*** Source data ***

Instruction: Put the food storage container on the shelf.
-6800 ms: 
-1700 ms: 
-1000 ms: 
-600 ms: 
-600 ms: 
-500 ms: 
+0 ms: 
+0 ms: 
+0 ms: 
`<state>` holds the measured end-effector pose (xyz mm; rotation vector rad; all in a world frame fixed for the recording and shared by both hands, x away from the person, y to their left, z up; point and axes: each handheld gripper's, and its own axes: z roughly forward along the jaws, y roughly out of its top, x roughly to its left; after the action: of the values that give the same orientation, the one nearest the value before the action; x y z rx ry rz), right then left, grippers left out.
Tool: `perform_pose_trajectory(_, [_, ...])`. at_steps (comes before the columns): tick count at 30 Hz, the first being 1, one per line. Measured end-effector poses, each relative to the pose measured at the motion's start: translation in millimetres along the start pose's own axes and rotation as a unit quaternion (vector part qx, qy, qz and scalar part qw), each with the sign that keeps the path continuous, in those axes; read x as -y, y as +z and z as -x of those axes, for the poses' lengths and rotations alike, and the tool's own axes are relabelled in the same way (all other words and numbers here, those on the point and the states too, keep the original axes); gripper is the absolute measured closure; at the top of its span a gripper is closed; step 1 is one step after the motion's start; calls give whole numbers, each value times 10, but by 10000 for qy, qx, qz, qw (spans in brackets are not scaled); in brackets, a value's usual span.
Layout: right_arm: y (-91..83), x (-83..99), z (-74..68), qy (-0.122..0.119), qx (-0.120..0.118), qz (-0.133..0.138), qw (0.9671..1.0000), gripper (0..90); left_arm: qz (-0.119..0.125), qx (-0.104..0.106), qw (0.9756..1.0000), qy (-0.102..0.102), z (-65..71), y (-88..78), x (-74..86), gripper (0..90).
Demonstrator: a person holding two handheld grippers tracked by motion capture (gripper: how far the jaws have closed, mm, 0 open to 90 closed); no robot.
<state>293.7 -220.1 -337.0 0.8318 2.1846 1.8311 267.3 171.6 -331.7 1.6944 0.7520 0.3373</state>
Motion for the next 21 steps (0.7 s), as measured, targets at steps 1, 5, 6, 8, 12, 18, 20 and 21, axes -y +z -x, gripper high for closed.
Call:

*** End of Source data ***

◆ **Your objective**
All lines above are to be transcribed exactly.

◆ **Response below**
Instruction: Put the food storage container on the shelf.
-6800 ms: 
-1700 ms: 
-1000 ms: 
-600 ms: 
-600 ms: 
-500 ms: 
+0 ms: 
+0 ms: 
+0 ms: 
`<state>` holds the measured end-effector pose (xyz mm; rotation vector rad; all in a world frame fixed for the recording and shared by both hands, x away from the person, y to their left, z up; point and axes: each handheld gripper's, and its own axes: z roughly forward along the jaws, y roughly out of its top, x roughly to its left; after the action: of the values that give the same orientation, the one nearest the value before the action; x y z rx ry rz), right then left, grippers left out.
Tool: `perform_pose_trajectory(_, [_, ...])`. at_steps (comes before the columns): tick count at 30 Hz, the first being 1, one per line. Measured end-effector poses, each relative to the pose measured at the motion's start: translation in millimetres along the start pose's own axes and rotation as a unit quaternion (vector part qx, qy, qz and scalar part qw), each with the sign that keeps the path continuous, in those axes; read x as -y, y as +z and z as -x of those axes, for the poses' lengths and rotations alike, and the tool's own axes are relabelled in the same way (all other words and numbers here, those on the point and the states too, keep the original axes); gripper is the absolute measured closure; at the top of its span a gripper is closed; step 1 is one step after the motion's start; calls give whole numbers, each value times 10, but by 10000 for qy, qx, qz, qw (spans in brackets are not scaled); in brackets, a value's usual span.
Layout: right_arm: y (-91..83), x (-83..99), z (-74..68), qy (-0.122..0.119), qx (-0.120..0.118), qz (-0.133..0.138), qw (0.9671..1.0000), gripper (0..90); left_arm: qz (-0.119..0.125), qx (-0.104..0.106), qw (0.9756..1.0000), qy (-0.102..0.102), z (-65..71), y (-88..78), x (-74..86), gripper (0..90).
Demonstrator: a person holding two handheld grippers tracked by motion capture (gripper: how far the jaws have closed, mm, 0 open to 90 closed); no robot.
<state>293.7 -220.1 -337.0 0.8318 2.1846 1.8311 267.3 171.6 -331.7 1.6944 0.7520 0.3373</state>
Motion for the next 21 steps (0.7 s), as measured, targets at steps 1, 5, 6, 8, 12, 18, 20 and 21, axes -y +z -x, gripper high for closed.
Call:

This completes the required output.